I also made a test for isometry * vector vs mat4 * vector, which resulted in

test isometry_multiply_vector       ... bench:  10,219,610 ns/iter (+/- 867,558)
test matrix_multiply_vector         ... bench:  11,507,740 ns/iter (+/- 2,888,986)

Unfortunately Rotor3(/Quaternion) * Vector3 is less efficient than Mat3 * Vector3, but Rotor * Rotor is faster than Mat3 * Mat3, so there’s not necessarily a win-win… Let’s see what the benches say (isometrymatrix is an isometry but using Mat3 instead of Rotor3)

test isometry_multiply              ... bench:  16,176,850 ns/iter (+/- 1,272,929)
test isometrymatrix_multiply        ... bench:  20,541,570 ns/iter (+/- 1,202,180)
test matrix_multiply                ... bench:  20,032,180 ns/iter (+/- 1,814,484)
test isometry_multiply_vector       ... bench:  10,219,610 ns/iter (+/- 867,558)
test isometrymatrix_multiply_vector ... bench:   9,239,120 ns/iter (+/- 2,497,937)
test matrix_multiply_vector         ... bench:  11,507,740 ns/iter (+/- 2,888,986)

This made less of a difference than I was expecting, one possible reason being that these benchmarks are already being memory-bound rather than computation bound, and using a matrix would exacerbate the memory read difference.

(Alec Thilenius) #16

I would throw in my support for a switching from nalgebra, especially onto something performance-focused from the start like ultraviolet.
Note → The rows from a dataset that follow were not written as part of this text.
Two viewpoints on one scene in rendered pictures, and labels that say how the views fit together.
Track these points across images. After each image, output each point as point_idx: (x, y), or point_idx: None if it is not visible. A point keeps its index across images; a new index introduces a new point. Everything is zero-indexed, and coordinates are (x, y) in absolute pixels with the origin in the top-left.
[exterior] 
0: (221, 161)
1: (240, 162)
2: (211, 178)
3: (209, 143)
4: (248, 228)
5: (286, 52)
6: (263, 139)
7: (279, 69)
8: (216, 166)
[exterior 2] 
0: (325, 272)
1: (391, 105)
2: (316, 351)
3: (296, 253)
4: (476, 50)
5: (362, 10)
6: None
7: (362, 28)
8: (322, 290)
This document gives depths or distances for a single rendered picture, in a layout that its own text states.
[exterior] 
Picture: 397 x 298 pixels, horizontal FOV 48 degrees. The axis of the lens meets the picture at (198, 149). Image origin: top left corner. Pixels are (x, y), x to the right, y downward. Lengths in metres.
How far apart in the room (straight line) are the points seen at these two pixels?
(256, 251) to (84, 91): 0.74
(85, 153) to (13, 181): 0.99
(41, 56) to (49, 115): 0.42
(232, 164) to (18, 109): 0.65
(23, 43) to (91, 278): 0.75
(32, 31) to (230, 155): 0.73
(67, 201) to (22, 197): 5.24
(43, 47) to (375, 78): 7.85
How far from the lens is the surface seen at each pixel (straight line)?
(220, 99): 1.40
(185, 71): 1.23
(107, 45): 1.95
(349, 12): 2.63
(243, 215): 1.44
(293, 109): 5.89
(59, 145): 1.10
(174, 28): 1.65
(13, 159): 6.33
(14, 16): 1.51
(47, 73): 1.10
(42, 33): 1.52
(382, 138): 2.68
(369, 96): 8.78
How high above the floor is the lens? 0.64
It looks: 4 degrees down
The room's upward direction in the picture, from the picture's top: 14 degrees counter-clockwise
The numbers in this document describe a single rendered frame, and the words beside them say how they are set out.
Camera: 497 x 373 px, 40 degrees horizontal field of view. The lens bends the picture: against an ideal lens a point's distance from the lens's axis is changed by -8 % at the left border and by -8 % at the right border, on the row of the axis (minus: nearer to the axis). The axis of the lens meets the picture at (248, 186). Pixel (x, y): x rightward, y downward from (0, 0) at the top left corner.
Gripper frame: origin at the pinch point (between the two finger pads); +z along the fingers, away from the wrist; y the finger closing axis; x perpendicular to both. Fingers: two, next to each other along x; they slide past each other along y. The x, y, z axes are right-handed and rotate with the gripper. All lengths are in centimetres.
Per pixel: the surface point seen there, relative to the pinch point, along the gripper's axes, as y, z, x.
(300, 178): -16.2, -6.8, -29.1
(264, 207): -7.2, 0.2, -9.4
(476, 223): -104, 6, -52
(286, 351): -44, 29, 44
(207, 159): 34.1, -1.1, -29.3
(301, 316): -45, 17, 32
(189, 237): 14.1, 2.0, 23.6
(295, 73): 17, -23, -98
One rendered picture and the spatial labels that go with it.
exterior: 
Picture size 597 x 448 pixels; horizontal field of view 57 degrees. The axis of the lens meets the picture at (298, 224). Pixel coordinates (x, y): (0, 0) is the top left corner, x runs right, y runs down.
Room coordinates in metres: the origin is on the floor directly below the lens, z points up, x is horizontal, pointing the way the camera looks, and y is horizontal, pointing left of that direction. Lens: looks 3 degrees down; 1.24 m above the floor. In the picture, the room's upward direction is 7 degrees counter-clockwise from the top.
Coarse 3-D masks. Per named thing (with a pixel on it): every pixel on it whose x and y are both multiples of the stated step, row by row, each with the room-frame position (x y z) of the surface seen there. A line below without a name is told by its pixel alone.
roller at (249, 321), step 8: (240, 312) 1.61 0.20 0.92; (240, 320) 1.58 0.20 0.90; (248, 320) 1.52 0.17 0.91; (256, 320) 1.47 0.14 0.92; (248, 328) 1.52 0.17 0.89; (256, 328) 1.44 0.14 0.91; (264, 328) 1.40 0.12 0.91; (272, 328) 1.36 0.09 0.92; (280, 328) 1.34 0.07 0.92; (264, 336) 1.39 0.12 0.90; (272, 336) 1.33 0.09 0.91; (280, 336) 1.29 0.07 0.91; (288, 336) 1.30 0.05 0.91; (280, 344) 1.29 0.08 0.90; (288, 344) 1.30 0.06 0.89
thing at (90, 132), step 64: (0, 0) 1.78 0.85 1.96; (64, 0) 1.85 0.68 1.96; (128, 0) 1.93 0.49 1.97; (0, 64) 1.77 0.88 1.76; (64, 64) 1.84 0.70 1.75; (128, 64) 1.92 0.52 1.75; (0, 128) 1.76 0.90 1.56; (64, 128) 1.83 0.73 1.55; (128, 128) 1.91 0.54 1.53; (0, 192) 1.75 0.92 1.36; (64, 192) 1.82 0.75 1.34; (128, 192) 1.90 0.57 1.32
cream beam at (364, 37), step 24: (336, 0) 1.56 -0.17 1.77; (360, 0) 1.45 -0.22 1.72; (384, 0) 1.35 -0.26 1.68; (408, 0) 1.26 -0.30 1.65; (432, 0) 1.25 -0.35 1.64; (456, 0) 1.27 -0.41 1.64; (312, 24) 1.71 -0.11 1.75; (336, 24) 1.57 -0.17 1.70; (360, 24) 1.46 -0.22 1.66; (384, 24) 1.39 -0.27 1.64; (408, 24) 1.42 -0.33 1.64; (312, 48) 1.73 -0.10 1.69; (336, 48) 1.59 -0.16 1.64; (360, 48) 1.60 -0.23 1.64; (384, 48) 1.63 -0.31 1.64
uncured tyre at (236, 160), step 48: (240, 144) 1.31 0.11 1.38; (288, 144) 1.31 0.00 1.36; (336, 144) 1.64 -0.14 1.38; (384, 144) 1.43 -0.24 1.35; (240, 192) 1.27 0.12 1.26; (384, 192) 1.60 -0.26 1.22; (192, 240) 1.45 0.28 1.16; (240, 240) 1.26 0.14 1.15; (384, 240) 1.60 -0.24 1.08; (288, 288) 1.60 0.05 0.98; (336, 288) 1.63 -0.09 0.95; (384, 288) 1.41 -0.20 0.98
NA seems awesome for mathematicians and physicists (assuming they switch off Python ever :wink:) but less so for games.

Unfortunately the isometry benchmarks still seem academic, as plenty of transforms will be Similarity (or worse, an Affine). So we would have mixed target types for the LocalToParent and LocalToWorld components. If they were stored as an enum then the cache locality benefit goes out the window (plus a now mandatory branch every time you access them). If you store them as separate types then everyone needs to individually query all of them. The hierarchy system would have to add/remove components to accommodate for membership in a Isometry/Similarity/Affine hierarchy as well, so lots of memcpy. The only logical target is a homogeneous mat4x4, but would very much love to be proven wrong.